How does Facebook find out all of this information? 

  • Data sharing. Companies and organisations legally and openly share data all of the time - have you ever clicked on the terms and conditions without actually reading them?  
  • Page and post likes. If you like something on Facebook, this will be logged and you're more likely to see an advert that relates to that post or page. The more pages about a certain topic that you like, the higher the likelihood that you'll see an advert!
  • Page visits. Each time you visit a website through Facebook, your activity will be monitored and used for audience building. 
  • Topics you talk about. If you get involved in discussions on your page (or someone else's) then this will show that you're interested in the topic being discussed. 
  • Page Pixels. Some websites will carry tools that allow them to track visits and link those visits to your Facebook page - news sites are big users of these add-ons. 

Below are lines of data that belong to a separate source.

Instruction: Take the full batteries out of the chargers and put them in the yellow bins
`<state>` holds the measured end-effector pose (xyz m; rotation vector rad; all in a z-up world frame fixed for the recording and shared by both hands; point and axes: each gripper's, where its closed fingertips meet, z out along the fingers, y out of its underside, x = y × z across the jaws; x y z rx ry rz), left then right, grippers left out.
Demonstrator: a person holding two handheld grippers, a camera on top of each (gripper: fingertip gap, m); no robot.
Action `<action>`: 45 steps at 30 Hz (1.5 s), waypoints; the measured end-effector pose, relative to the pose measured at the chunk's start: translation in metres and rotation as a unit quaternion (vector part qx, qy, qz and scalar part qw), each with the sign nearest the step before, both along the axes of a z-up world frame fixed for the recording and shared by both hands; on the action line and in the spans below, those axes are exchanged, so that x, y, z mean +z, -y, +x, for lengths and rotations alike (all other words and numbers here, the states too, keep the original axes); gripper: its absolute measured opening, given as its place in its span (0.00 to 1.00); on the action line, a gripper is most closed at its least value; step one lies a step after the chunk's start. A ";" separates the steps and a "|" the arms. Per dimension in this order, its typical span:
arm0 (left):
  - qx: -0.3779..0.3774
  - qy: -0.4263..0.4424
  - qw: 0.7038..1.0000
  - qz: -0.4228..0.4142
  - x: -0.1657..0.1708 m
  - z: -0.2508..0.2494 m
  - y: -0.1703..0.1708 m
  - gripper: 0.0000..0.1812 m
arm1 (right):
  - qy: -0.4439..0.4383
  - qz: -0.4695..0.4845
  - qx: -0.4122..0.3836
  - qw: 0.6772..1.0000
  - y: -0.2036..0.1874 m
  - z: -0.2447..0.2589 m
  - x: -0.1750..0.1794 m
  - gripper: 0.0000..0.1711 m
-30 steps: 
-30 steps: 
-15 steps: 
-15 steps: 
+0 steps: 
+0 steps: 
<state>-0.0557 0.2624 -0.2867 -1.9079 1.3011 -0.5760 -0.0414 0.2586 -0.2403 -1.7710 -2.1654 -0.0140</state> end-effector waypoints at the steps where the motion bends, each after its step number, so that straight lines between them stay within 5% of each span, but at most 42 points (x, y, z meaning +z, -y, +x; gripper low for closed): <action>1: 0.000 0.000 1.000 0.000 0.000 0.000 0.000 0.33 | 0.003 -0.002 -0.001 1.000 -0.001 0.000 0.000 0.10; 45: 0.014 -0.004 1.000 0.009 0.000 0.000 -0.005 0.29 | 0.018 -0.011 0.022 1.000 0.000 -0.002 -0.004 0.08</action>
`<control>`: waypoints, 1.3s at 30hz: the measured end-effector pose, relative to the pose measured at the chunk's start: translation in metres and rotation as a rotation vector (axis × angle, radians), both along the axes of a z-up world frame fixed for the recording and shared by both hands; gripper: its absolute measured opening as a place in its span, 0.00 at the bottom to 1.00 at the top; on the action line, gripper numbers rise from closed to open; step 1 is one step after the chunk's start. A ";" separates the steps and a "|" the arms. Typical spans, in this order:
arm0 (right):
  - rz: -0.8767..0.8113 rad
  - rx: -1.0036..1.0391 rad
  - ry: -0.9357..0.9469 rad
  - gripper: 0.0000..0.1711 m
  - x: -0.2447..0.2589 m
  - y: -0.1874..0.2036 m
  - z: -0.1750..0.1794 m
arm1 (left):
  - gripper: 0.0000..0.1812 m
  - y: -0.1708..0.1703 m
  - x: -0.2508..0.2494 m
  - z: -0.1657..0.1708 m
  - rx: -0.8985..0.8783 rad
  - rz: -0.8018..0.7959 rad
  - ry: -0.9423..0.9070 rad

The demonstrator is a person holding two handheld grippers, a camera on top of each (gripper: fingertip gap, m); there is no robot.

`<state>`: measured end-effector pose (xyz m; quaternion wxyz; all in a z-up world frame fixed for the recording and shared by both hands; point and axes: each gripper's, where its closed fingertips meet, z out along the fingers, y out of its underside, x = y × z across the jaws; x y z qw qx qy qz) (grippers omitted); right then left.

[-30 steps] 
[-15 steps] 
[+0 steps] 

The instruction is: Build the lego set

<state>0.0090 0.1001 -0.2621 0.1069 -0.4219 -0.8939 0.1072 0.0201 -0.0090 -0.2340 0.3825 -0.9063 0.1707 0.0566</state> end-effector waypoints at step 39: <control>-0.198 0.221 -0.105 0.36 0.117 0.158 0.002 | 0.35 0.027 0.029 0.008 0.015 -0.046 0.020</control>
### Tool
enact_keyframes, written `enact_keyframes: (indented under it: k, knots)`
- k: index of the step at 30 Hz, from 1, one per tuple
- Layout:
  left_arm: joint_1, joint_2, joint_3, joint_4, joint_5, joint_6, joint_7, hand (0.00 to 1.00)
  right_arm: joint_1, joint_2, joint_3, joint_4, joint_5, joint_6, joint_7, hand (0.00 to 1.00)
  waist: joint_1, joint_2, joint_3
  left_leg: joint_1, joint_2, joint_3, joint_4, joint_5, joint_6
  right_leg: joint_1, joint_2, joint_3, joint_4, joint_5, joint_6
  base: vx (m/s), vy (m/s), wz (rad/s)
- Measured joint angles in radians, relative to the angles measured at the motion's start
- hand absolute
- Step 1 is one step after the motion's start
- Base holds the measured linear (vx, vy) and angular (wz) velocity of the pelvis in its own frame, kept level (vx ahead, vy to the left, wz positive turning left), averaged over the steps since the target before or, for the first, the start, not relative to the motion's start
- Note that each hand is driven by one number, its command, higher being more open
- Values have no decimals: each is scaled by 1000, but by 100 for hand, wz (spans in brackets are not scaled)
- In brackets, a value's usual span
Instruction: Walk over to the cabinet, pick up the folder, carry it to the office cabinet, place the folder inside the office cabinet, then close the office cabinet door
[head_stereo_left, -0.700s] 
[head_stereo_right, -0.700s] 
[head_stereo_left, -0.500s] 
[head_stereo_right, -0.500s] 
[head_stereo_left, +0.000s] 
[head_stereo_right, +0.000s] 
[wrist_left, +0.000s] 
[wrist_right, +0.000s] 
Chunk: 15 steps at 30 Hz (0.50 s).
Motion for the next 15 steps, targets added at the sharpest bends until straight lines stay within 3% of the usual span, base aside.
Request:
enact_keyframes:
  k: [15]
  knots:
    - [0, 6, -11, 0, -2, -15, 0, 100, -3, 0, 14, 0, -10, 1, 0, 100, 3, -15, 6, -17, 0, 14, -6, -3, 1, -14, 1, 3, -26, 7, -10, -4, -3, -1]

It has to be said that Facebook are very open about their advertising policy, although like all data collection and storage activities, they could probably be a little more transparent if they really tried!

We have a saying here at immunizeNet - nothing is private, everything is permanent. You're pretty much giving up your privacy by using most apps and websites online and whilst that is disconcerting to some extent,  most of us will just have to accept that fact in order to use the Internet!